Tag Archives: europe

Sunday October 14th Amsterdam, NL – Teetering on the Brink

Sometimes I like being reminded that traveling alone isn’t all that bad. I’m sitting in the smoking room of the Flying Pig Uptown hostel and these three American guys have spent the last fifteen minutes bickering about their plans. I don’t have that problem. Well, I suppose I do, but arguing with myself is entirely different. My brother told me once that he strongly dislikes traveling with other people because he hates dealing with their bullshit and indecisiveness. Personally, I think it’s a matter of finding the right type of human being. One that compliments your own travel style and habits. There are a lot of people I would never ever choose as an accomplice, to be perfectly honest. But that doesn’t change the fact that there are so many moments when I desperately wish I wasn’t by myself. Like I mentioned in my previous entry, it’s that extra push from an outside force that gets you to do things you might not do when on your own.

Over the weekend I had to stay in another hostel on the other side of the city. I had to take a tram to get there, too. Which of course was the most harrowing experience (ha). I’m such a stubborn wuss at times. It’s laughable. Anyway, this castle of a hostel was in the middle of a more ethnic neighborhood. It felt even more European than being in the city center. It also forced me to explore other parts of Amsterdam I never would have seen otherwise. And by explore, I mean got hopelessly lost and was finally forced to use my map. But in the end it resulted in me feeling far more comfortable than I’ve been since I got here. That’s always the worst. Those creeping epiphanies that sneak up on you right before you leave a place. Right before you start imagining how easy it would be to find an apartment and get a job and build a new home. I could see myself living here. Really, I could see myself living anywhere. It’s simply a matter of perspective.

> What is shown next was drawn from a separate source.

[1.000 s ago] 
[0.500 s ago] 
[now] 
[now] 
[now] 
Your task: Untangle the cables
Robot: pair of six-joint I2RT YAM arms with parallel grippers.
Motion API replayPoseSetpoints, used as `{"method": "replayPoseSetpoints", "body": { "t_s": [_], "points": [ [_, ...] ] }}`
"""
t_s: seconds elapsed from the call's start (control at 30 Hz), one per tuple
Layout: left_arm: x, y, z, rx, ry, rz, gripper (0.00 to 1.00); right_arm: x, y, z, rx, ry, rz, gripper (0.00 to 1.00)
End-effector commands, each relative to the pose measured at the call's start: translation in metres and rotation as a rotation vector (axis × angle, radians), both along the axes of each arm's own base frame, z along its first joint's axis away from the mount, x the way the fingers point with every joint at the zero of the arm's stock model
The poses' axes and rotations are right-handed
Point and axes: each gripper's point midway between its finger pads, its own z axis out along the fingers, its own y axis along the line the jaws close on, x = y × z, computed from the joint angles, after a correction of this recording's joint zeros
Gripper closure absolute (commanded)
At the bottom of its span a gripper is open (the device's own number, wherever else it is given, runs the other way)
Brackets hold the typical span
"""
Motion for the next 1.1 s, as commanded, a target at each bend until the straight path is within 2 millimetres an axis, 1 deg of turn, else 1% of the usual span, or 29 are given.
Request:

Yesterday it rained forever. The relentless drizzle a constant companion. I eventually found my way to The Hermitage Museum where the Van Gogh exhibit has relocated to while they do renovations in the original building. The line was quite long, but I wasn’t about to back out just because I had to wait. I’ve had a lifetime of experience with waiting. I used to feel like I was always waiting. Some people aren’t very adept at patience. It’s an important skill to learn, obviously. The exterior of the museum wasn’t anything special, but the interior was rather lovely. A perfect union of old and new. I admit that my expectations were sort of astronomical because the entry fee was 17.50 Euro. I can tell you with absolute confidence that it’s not worth the expense. Maybe I’ve been spoiled by The Art Institute of Chicago or by the plethora of other art exhibits I’ve seen all over the world. But even with the Impressionist gallery it was a bit of a disappointment. Whoever curated it though did a very nice job, the space itself was fantastic. My favorite part was the entry to the Impressionist wing. They’d blown up a painting, huge. I mean enormous. Bigger than wall-size. I stood there in awe and dreamed of diving inside the kaleidoscope of light and color for a solid half hour (not exaggerating, seriously). Overall I can’t really complain about the experience because I walked away with several new story ideas buzzing around in my brain.

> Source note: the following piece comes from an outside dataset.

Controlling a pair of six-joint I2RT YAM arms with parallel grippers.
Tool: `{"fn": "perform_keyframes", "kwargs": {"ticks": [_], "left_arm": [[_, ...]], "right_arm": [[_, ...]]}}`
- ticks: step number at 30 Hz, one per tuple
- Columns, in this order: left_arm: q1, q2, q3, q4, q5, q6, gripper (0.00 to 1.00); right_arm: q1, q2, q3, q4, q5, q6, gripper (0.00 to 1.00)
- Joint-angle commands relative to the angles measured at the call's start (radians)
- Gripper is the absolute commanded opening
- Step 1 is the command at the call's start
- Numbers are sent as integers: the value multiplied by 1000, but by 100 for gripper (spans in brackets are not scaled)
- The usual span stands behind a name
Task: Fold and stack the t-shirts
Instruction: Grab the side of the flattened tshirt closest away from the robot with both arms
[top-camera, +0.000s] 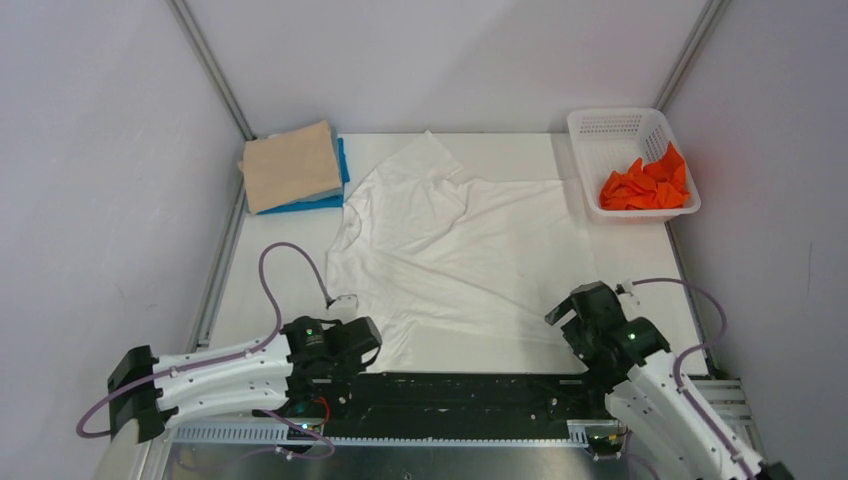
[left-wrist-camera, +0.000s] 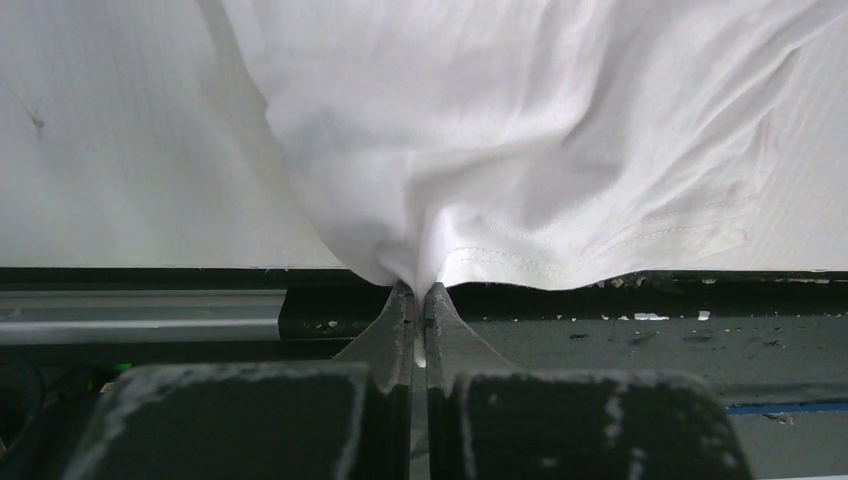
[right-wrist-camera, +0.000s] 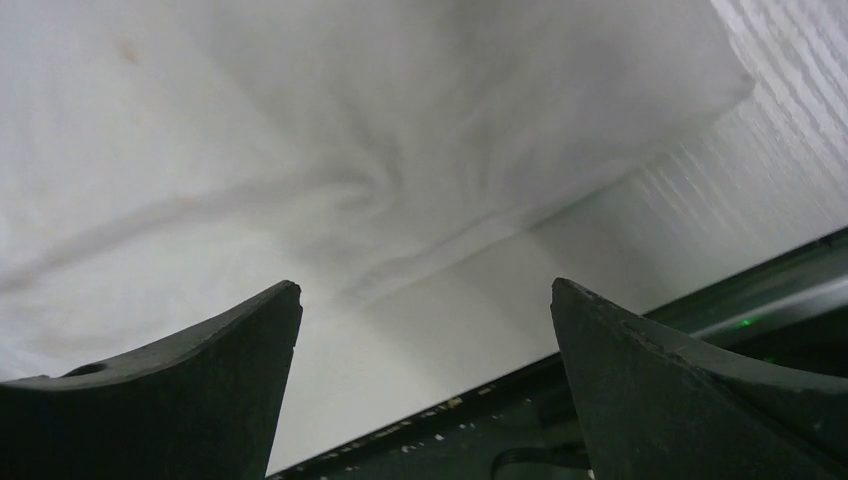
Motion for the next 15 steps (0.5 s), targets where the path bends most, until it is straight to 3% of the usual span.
{"fn": "perform_keyframes", "kwargs": {"ticks": [1, 7, 15], "left_arm": [[-5, -27, 36, 8, -59, 36, 0], [-6, -96, 51, 11, -93, 63, 0], [-5, -126, 81, 20, -148, 83, 0]], "right_arm": [[128, 93, 12, -45, 154, 221, 99], [156, 90, -47, 4, 197, 319, 99], [50, 8, -110, 25, 230, 298, 99]]}}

The rest of the day I wandered around in the wet, the shroud of gray wrapped around Amsterdam contrasting with the bright, bubbly pop music blasting from my headphones. Life is always more bearable with music.

Today, Sunday, is my last day here. It’s still raining. I’m not sure I really want to go out and do anything though. The idea of bumming around the hostel bar all afternoon, writing and drinking coffee, sounds far more appealing. I’ve hardly written at all this week and it’s awful. Though the break was needed, I think. I have months and months of writing ahead of me. Stopping to take a few moments to marinate won’t kill me. Tomorrow morning I rise with the sun and take the final steps toward the next stage in my life. Tomorrow I say farewell to Autumn in Central Europe and traverse the ocean to greet the sun and the jungle and the annoying as hell howler monkeys down in Costa Rica. Tomorrow is the beginning of a brand new adventure. Here’s hoping I don’t fuck it up.

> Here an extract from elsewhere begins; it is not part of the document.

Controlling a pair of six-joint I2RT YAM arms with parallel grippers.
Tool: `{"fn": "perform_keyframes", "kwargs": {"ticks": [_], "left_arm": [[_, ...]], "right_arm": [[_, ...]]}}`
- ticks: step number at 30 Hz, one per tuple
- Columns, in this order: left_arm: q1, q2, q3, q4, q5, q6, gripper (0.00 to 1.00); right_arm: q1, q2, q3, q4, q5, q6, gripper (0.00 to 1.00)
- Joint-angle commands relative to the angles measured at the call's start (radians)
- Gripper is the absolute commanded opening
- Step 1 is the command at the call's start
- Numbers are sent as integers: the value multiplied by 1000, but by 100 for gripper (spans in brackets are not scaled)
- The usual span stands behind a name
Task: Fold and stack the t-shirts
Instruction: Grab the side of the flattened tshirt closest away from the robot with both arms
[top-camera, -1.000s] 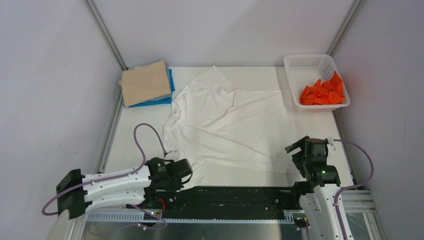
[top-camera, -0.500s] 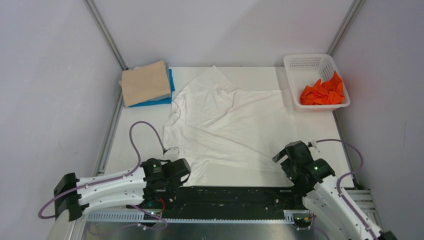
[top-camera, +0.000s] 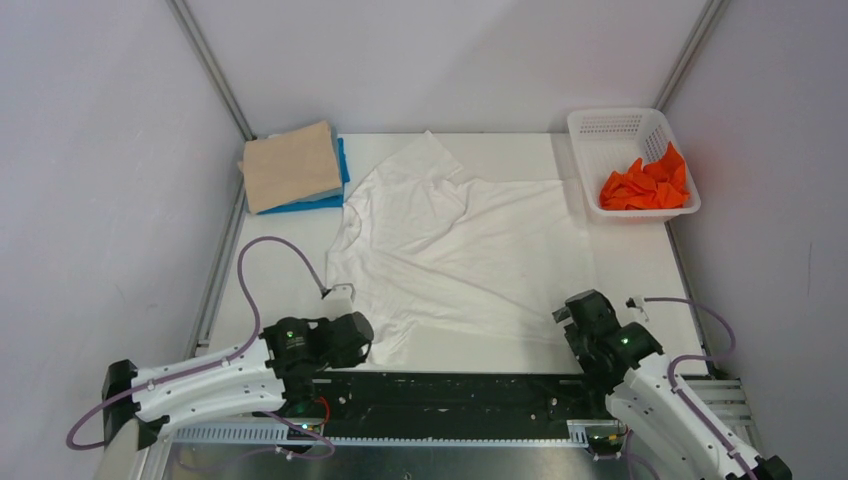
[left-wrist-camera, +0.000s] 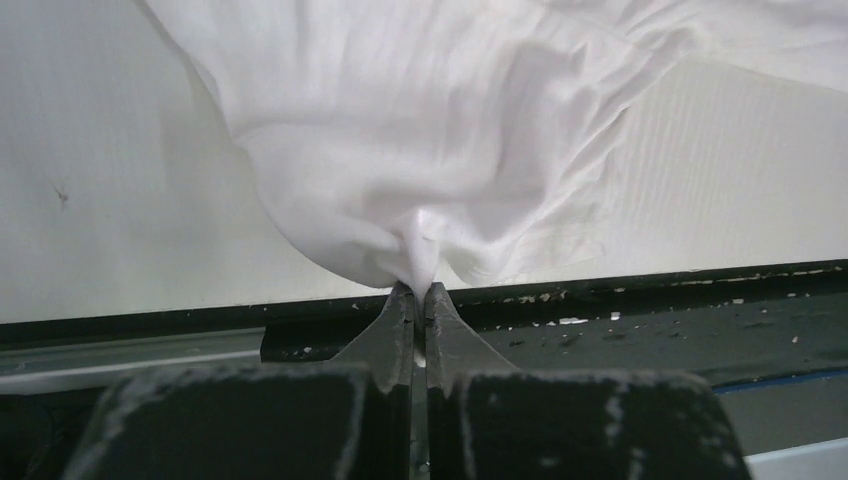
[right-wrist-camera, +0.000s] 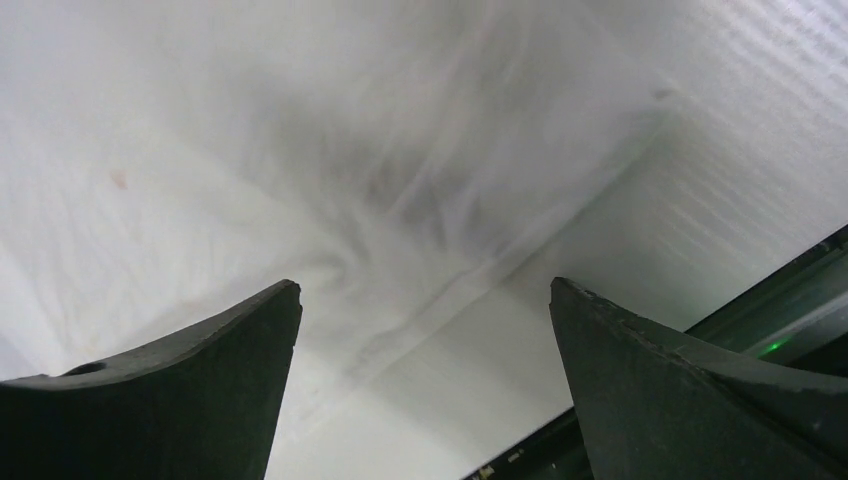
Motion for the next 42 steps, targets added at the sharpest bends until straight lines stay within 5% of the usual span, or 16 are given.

Tagged , , , , , , , , , ,

October 9th Amsterdam, NL – One Step Forward, Two Steps Back

Being on my own again in a foreign country feels really strange. Being displaced, being lost and disconnected. Every city I’ve been in for the last five months there was someone to anchor me. A friend, a family member, a host. But now it’s just me. Alone. Granted it’s only for a week and most people in Amsterdam speak English. It’s still strange. I’m glad that I’ll have this experience once more. The process of learning as quickly as possible how to orient yourself, how to put yourself in a new context. Leaving the farm was bittersweet, but necessary. I was falling into new habits and taking my temporary permanence for granted. I’ve learned that I can create a bubble anywhere, a nest where I don’t have to challenge myself or be anxious and stressed. To be comfortable to the point of regressing, if that makes sense. I know that relocating to live in Costa Rica with my mother is a ballsy move. Ballsy because it’s where I plan to develop as a human being and as a writer. And ballsy because the potential to fail is too real. Knowing myself is dangerous because of what is possible and what is inevitable. I don’t want to fall victim to my own habits of self-sabotage. I’m too good at it. I feel like it would be easier, moving around like this, if I had someone with me. Someone to bounce off of when I am stationary for too long. Someone to share the anxiety with. My loneliness is acute. And it’s crippling.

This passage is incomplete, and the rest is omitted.